-- Action item --
The answer must be every line below that contains the string "trash".

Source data
-=-=-=-=-

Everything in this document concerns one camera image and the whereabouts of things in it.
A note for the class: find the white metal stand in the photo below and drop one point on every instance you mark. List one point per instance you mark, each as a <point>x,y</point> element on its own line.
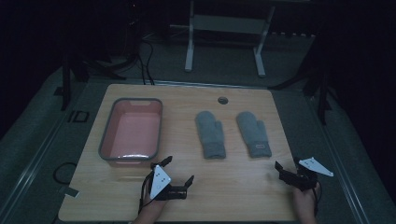
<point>229,23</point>

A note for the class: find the grey mitten with label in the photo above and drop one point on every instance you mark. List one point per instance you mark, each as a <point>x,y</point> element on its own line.
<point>253,133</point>

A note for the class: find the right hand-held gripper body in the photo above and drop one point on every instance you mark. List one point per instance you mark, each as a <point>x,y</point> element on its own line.
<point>300,179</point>

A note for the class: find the person's left hand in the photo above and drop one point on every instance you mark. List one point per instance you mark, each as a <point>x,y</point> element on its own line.
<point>153,207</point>

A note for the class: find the person's right hand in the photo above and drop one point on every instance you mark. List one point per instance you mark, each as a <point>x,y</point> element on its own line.
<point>303,200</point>

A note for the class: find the pink basin with grey rim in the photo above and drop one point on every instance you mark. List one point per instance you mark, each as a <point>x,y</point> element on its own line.
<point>134,130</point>

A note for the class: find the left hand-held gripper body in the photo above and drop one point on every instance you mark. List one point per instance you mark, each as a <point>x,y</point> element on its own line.
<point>159,182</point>

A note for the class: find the black tripod stand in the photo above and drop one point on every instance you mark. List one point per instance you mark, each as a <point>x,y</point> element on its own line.
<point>322,93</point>
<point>66,84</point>

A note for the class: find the plain grey mitten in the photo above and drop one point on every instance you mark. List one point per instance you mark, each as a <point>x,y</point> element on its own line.
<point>211,135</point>

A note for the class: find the grey tape piece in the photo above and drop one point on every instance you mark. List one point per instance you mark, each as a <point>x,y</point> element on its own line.
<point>69,191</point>

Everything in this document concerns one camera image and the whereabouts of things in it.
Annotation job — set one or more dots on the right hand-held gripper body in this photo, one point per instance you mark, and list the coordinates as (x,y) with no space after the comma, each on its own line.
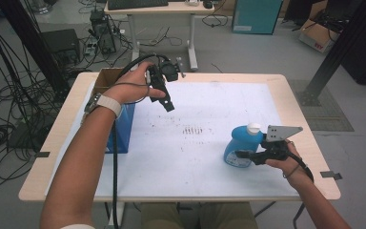
(276,149)

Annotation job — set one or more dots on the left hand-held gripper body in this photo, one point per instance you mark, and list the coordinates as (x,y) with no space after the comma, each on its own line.
(158,78)

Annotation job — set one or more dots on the blue detergent bottle white cap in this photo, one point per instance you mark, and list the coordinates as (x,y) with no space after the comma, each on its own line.
(241,140)

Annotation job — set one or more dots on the blue cardboard box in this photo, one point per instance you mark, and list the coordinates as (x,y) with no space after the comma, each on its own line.
(124,127)

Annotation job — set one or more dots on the person's right hand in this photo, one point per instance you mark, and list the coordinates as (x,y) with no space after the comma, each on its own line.
(294,170)

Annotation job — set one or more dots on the person's left hand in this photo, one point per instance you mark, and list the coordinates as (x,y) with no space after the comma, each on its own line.
(130,86)

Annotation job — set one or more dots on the light wooden table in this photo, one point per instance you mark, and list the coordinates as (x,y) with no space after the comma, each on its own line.
(203,76)

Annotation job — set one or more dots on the wristwatch with white band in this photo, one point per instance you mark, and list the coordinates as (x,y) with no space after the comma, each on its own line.
(108,103)

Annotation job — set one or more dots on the black tape piece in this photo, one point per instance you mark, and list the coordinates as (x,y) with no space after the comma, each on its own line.
(330,175)
(43,154)

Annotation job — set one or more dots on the person's right leg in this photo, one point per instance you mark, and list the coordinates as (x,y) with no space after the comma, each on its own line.
(232,218)

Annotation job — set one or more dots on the person's leg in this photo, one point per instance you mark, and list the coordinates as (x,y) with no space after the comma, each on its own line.
(232,218)
(162,216)

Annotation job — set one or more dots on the white paper sheet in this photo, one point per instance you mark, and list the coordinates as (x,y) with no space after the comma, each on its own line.
(187,165)

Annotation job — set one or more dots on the white desk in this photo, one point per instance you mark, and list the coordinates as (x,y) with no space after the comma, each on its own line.
(171,9)

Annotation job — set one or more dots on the black keyboard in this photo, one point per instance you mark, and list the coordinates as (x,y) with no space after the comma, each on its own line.
(136,4)

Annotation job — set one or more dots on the black computer mouse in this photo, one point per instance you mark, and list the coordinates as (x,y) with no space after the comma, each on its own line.
(207,4)

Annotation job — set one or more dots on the person's left leg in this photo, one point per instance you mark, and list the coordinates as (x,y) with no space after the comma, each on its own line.
(162,216)

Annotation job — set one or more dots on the teal cabinet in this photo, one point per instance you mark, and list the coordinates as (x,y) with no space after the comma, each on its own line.
(257,16)

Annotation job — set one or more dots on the black metal stand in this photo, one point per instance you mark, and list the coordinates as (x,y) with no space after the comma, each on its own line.
(340,51)

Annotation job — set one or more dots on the brown cardboard box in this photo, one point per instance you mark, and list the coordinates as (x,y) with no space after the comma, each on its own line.
(317,38)

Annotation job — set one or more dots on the black pillar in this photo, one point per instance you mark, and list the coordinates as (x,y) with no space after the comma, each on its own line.
(28,38)

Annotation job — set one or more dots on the white sleeve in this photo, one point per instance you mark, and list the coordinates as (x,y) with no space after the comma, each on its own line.
(77,226)

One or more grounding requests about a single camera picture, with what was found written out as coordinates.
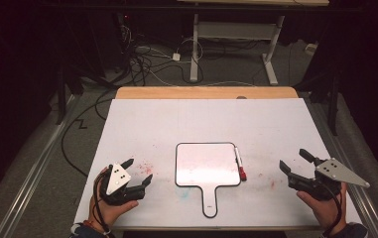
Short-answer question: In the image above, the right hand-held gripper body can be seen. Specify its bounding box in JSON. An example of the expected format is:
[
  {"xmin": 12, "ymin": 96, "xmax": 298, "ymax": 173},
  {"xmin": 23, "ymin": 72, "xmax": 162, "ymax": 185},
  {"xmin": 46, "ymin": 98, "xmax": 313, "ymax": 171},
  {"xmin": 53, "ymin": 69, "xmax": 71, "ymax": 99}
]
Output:
[{"xmin": 287, "ymin": 158, "xmax": 371, "ymax": 201}]

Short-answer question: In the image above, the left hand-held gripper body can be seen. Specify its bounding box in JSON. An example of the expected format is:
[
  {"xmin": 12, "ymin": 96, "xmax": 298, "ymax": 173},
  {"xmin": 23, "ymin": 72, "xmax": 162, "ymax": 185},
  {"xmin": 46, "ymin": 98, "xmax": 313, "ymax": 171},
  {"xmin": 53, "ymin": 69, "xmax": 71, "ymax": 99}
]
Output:
[{"xmin": 99, "ymin": 163, "xmax": 146, "ymax": 206}]

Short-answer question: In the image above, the white marker with red cap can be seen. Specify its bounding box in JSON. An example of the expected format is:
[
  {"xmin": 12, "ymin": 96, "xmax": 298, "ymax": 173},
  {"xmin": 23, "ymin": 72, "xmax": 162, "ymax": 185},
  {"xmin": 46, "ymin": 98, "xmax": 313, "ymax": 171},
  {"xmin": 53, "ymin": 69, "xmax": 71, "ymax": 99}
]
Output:
[{"xmin": 233, "ymin": 146, "xmax": 248, "ymax": 182}]

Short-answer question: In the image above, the person's left hand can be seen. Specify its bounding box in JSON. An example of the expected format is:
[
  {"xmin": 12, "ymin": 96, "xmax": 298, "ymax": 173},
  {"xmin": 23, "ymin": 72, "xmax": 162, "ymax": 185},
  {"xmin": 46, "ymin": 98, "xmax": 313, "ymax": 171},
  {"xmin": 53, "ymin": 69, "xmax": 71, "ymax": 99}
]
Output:
[{"xmin": 88, "ymin": 167, "xmax": 140, "ymax": 232}]

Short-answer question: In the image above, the person's right hand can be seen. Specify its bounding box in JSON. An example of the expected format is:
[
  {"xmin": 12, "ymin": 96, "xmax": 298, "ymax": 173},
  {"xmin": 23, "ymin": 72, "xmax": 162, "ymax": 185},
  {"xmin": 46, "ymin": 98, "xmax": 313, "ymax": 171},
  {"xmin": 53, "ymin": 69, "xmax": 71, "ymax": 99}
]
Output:
[{"xmin": 296, "ymin": 182, "xmax": 348, "ymax": 231}]

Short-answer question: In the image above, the black metal stand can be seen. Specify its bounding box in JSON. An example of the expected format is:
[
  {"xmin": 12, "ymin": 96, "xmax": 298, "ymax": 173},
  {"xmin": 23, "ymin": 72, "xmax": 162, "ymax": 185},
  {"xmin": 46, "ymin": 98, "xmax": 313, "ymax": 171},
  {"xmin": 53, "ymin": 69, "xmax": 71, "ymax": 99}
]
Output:
[
  {"xmin": 55, "ymin": 63, "xmax": 120, "ymax": 126},
  {"xmin": 304, "ymin": 65, "xmax": 342, "ymax": 137}
]

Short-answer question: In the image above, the large white table sheet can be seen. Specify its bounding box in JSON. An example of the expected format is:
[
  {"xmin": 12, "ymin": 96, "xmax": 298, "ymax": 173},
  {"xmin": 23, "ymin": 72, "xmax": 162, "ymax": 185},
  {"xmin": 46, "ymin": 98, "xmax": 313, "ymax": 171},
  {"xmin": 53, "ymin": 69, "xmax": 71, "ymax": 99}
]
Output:
[{"xmin": 72, "ymin": 97, "xmax": 364, "ymax": 230}]

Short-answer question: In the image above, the wooden table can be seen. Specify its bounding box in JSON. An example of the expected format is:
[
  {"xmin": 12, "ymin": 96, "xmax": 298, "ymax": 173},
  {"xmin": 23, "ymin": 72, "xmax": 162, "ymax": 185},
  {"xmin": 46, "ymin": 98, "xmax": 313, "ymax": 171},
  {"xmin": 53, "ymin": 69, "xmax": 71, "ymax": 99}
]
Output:
[{"xmin": 111, "ymin": 85, "xmax": 323, "ymax": 232}]

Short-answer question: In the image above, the aluminium floor rail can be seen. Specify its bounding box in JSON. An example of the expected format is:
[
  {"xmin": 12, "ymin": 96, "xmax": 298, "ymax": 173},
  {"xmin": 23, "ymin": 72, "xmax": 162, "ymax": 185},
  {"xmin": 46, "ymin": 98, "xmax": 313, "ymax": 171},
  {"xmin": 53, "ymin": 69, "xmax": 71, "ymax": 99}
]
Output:
[
  {"xmin": 309, "ymin": 98, "xmax": 378, "ymax": 238},
  {"xmin": 0, "ymin": 94, "xmax": 80, "ymax": 238}
]

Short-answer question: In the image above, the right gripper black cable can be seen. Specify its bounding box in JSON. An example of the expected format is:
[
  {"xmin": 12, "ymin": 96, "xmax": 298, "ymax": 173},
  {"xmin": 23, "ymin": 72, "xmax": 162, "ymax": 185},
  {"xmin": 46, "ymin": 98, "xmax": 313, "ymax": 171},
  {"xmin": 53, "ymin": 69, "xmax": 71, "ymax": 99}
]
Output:
[{"xmin": 319, "ymin": 182, "xmax": 344, "ymax": 236}]

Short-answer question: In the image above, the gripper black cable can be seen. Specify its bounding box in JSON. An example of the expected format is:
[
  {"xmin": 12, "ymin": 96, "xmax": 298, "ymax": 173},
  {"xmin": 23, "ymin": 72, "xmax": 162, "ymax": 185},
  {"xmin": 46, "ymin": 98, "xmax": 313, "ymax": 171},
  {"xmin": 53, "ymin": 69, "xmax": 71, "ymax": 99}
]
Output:
[
  {"xmin": 92, "ymin": 172, "xmax": 112, "ymax": 236},
  {"xmin": 319, "ymin": 182, "xmax": 344, "ymax": 236}
]

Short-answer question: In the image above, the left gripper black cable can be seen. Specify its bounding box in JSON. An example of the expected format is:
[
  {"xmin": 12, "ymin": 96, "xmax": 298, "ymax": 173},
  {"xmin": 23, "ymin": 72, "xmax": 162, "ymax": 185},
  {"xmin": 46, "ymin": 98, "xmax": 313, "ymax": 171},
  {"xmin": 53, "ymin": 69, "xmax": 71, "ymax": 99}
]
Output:
[{"xmin": 92, "ymin": 172, "xmax": 112, "ymax": 236}]

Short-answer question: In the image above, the small whiteboard with handle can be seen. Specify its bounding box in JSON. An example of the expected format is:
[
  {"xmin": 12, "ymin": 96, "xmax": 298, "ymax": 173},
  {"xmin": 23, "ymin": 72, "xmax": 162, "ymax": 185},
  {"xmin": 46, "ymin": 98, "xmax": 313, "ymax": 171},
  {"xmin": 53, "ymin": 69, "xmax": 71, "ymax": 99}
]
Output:
[{"xmin": 175, "ymin": 142, "xmax": 243, "ymax": 219}]

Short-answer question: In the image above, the long black floor cable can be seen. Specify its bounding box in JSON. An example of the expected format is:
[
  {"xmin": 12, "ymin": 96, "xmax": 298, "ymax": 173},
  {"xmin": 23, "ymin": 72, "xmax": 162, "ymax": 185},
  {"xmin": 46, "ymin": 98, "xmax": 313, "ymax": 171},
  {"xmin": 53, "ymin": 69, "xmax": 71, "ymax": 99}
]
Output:
[{"xmin": 61, "ymin": 88, "xmax": 118, "ymax": 179}]

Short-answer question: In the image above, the white floor cable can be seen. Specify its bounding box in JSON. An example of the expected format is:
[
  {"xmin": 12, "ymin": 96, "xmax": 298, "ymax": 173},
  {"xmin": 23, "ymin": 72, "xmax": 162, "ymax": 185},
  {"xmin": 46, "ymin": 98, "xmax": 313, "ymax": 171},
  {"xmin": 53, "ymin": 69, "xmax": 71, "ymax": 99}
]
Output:
[{"xmin": 136, "ymin": 46, "xmax": 257, "ymax": 88}]

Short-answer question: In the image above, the tangle of black cables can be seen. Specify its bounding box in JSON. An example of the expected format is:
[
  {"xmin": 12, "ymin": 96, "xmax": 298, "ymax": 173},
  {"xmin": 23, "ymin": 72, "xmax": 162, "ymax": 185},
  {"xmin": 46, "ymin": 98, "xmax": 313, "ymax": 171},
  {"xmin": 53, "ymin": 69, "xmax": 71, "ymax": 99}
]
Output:
[{"xmin": 120, "ymin": 24, "xmax": 205, "ymax": 87}]

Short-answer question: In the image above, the white metal desk frame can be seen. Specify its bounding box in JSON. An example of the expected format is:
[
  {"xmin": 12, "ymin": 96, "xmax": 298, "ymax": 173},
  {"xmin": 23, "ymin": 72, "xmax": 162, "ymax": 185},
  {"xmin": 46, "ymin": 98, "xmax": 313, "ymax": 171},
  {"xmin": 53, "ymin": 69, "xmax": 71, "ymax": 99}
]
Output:
[{"xmin": 189, "ymin": 13, "xmax": 286, "ymax": 86}]

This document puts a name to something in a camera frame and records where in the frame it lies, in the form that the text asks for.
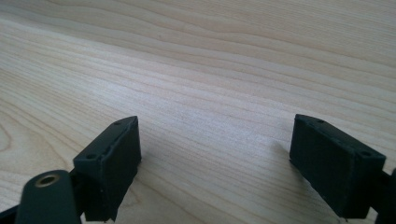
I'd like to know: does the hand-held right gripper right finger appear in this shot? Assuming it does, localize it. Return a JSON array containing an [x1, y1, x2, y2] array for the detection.
[[289, 113, 388, 220]]

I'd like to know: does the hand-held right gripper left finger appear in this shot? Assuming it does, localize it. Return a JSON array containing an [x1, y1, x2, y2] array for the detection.
[[72, 115, 143, 223]]

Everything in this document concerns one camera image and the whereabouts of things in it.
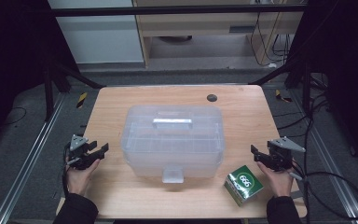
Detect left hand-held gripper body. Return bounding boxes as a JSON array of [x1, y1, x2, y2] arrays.
[[66, 133, 103, 171]]

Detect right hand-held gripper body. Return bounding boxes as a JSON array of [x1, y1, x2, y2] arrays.
[[265, 136, 307, 173]]

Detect green medicine box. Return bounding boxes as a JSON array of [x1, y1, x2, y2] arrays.
[[223, 164, 265, 207]]

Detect clear plastic storage box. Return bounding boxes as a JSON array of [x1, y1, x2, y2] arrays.
[[119, 105, 227, 185]]

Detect person's left hand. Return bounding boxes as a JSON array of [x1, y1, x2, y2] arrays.
[[65, 157, 102, 197]]

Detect person's right hand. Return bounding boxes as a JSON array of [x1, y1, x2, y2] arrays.
[[255, 161, 296, 199]]

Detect grey tape piece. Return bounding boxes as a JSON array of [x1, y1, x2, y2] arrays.
[[290, 189, 306, 201]]

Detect yellow black tape strip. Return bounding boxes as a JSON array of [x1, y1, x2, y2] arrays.
[[274, 89, 294, 104], [76, 91, 89, 110]]

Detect black metal stand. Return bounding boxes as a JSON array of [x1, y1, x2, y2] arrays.
[[42, 61, 105, 122], [249, 58, 312, 117]]

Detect white cabinet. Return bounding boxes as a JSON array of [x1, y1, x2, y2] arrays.
[[48, 0, 145, 65]]

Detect dark object under desk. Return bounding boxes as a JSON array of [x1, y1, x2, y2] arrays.
[[158, 35, 194, 45]]

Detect light wooden desk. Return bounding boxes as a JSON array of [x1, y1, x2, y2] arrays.
[[131, 0, 304, 68]]

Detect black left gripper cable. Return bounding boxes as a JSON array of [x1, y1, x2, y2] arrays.
[[62, 142, 73, 198]]

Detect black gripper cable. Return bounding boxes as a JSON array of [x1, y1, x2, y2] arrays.
[[62, 142, 73, 198], [288, 160, 311, 224]]

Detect black floor cables bundle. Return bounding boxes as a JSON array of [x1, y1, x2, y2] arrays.
[[272, 91, 331, 139]]

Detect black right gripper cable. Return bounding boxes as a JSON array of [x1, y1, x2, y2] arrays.
[[288, 160, 311, 224]]

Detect aluminium floor rail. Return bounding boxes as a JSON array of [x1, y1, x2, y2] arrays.
[[292, 89, 358, 224], [0, 92, 67, 224]]

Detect thin black floor cable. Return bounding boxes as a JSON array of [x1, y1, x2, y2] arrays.
[[0, 106, 28, 127]]

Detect black looped floor cable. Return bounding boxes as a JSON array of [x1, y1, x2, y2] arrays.
[[304, 171, 358, 220]]

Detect black cables under desk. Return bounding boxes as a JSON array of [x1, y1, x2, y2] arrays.
[[249, 11, 295, 68]]

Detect black horizontal frame bar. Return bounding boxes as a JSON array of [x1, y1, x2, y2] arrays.
[[50, 4, 308, 18]]

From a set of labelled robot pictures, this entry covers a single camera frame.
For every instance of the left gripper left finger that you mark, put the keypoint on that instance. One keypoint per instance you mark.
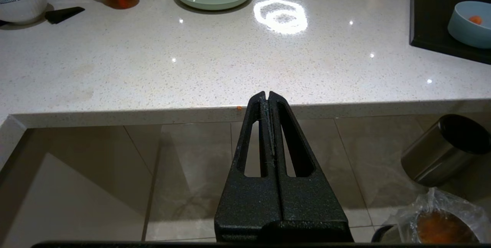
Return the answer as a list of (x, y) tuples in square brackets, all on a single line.
[(247, 202)]

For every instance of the black tray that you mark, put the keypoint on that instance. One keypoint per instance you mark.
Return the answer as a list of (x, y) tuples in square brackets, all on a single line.
[(431, 18)]

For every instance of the orange food scrap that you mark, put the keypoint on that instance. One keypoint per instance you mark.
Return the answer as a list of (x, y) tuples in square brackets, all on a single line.
[(476, 19)]

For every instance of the light blue bowl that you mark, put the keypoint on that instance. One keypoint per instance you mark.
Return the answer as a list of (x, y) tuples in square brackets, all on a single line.
[(466, 27)]

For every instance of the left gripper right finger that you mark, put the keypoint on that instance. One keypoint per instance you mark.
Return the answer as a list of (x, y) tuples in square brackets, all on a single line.
[(310, 202)]

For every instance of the trash bin with plastic liner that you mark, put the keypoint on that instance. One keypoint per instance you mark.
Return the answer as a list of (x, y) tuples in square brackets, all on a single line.
[(441, 221)]

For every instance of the metal trash bin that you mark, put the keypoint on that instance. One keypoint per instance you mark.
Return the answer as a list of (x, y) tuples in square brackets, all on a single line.
[(441, 152)]

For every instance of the white striped bowl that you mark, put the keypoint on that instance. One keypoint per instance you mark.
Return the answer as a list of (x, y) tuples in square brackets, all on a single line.
[(21, 4)]

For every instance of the black wedge tool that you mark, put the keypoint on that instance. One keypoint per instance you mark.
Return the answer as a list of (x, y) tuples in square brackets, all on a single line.
[(61, 14)]

-=-=-=-=-

-- Written response --
For every instance of the trash bin with plastic liner that you mark, put the keypoint on that instance. One keypoint per instance you mark.
For every instance of the metal trash bin that you mark, put the keypoint on that instance. One keypoint per instance you mark.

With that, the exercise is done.